No Escape is a lost 1934 British drama film directed by Ralph Ince and starring Ian Hunter, Binnie Barnes and Molly Lamont. It was written by Scott Darling, and was made at Teddington Studios by the British subsidiary of Warner Brothers.

== Preservation status ==
The British Film Institute has classed No Escape as a lost film. Its National Archive holds a collection of ephemera and stills but no film or video materials.

==Plot==
Jim Brandon, a rubber planter in Malaysia, has been wrongly convicted of poisoning his business partner, and together with cellmate Lucky, escapes captivity, holding away in a ship bound for England. At London docks, after Brandon flees the ship, Lucky is found dead from Bubonic plague, and the hunt is on for Brandon, carrying the disease.

==Cast==
- Ian Hunter as Jim Brandon
- Binnie Barnes as Myra Fengler
- Ralph Ince as Lucky
- Molly Lamont as Helen Arnold
- Charles Carson as Mr.

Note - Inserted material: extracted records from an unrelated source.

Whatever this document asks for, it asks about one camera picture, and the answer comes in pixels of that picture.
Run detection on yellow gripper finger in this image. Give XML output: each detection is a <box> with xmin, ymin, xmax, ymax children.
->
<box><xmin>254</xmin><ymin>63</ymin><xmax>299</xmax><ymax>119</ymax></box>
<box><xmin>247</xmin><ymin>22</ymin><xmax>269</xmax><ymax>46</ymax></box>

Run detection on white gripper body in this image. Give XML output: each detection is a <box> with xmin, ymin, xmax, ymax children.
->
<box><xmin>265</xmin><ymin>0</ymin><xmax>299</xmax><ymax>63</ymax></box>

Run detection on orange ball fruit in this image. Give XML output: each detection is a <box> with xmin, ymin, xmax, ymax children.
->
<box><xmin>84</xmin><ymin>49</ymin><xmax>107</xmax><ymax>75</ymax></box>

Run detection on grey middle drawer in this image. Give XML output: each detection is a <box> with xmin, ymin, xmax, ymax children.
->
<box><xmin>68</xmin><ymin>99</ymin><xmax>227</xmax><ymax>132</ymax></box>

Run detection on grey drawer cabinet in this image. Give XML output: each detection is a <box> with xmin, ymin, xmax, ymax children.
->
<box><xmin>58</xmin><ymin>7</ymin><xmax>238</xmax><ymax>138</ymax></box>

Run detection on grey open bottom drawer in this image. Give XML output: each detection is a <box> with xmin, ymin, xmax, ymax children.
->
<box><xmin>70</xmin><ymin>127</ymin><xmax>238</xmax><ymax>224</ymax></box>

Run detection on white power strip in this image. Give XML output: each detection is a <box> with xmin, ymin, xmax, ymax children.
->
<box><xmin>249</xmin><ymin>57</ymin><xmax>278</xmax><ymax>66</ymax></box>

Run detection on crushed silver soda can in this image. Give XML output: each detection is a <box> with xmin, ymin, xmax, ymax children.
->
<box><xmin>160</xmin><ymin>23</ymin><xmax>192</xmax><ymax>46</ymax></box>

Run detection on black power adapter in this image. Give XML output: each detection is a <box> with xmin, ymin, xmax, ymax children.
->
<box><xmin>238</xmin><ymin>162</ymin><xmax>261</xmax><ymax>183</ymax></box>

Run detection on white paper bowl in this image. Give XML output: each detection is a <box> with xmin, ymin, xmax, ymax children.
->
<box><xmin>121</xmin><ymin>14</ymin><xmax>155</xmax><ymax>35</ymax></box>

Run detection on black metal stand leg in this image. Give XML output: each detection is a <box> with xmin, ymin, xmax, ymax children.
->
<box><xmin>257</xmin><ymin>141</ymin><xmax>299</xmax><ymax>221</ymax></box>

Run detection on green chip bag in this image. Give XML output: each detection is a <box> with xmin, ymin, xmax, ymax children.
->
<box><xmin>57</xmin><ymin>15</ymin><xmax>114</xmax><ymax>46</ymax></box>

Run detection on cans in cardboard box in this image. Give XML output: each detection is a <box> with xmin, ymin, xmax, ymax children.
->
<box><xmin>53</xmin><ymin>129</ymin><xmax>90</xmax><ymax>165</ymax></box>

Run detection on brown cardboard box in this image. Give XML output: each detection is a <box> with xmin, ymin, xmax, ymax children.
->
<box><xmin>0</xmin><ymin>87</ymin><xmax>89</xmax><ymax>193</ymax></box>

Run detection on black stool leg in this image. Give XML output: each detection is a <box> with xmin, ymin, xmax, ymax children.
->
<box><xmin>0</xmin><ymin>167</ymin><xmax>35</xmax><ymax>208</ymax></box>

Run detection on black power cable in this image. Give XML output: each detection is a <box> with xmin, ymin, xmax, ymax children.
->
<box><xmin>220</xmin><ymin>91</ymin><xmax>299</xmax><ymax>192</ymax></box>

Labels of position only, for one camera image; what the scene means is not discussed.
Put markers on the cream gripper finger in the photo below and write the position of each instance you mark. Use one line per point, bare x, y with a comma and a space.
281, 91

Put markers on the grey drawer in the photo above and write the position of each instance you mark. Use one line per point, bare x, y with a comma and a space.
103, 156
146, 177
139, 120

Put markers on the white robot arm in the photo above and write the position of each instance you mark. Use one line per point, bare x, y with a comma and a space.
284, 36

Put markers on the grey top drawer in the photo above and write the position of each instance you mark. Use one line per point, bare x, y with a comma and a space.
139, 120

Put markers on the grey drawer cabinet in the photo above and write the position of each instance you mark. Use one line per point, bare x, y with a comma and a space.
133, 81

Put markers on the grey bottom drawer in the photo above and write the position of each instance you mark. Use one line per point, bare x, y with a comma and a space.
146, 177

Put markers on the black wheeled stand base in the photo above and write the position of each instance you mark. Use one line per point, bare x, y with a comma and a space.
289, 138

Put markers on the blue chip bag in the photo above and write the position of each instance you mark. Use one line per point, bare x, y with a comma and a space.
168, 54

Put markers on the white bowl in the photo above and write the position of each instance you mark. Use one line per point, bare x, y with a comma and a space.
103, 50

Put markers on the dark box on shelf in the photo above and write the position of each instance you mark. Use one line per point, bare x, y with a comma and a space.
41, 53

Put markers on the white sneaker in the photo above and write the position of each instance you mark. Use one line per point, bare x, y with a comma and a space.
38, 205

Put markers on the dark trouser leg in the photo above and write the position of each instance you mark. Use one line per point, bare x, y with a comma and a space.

Arnold
- Philip Strange as Kirk Fengler
- Madeline Seymour as Mrs. Arnold
- George Merritt as Inspector Matheson

== Reception ==
The Daily Film Renter wrote: "Direction adequate, but narrative does not completely convince. Best acting comes from Ralph Ince as American tough. ... Varied settings include a Malayan jungle, a Singapore shack, an ocean liner, and English countryside exteriors. ... Ralph Ince takes the acting honours as Lucky, playing the role with an attractive brand of ironic philosophy, Ian Hunter is fair as Jim, but Binnie Barnes is colourless as Myra. Molly Lamont, ivho has been well photographed, is a conventional heroine, being inclined to over-dramatise her part."

Picture Show wrote: "Ian Hunter gives a good performance, and is ably supported by Binnie Barnes. The remainder of the cast are good. Photography and settings are clever."